Write out the data below exactly, beginning with the first line and ending once the line that has "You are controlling" is written.
**** PROVIDED MATERIAL ****
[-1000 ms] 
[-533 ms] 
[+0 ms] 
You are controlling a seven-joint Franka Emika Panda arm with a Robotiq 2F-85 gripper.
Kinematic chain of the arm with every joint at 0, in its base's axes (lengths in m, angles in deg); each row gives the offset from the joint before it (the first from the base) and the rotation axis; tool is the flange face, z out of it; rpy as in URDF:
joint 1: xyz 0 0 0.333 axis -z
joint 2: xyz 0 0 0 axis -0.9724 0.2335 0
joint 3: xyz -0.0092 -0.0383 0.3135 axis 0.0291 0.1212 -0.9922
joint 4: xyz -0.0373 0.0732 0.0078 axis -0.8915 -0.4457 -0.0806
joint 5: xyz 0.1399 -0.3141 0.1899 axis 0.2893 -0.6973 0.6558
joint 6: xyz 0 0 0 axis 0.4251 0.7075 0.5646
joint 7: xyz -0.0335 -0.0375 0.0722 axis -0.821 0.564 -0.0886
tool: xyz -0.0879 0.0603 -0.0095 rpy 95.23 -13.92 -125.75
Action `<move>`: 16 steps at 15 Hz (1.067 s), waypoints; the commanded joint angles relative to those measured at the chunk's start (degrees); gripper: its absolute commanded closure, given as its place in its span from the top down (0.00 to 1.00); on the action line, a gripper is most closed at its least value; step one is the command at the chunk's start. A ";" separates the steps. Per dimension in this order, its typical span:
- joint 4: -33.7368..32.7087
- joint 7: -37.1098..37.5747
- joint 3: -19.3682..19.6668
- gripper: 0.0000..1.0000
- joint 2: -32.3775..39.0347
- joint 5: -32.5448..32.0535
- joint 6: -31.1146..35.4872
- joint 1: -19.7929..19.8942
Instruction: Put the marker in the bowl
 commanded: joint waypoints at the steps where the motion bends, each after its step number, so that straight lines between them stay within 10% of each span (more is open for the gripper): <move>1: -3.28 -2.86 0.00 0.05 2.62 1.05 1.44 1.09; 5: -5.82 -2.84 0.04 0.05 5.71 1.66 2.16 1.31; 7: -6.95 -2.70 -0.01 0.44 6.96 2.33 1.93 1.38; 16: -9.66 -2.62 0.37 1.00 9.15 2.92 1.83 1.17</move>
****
| ANSWER SECTION |
[-1000 ms] 
[-533 ms] 
[+0 ms] 
You are controlling a seven-joint Franka Emika Panda arm with a Robotiq 2F-85 gripper.

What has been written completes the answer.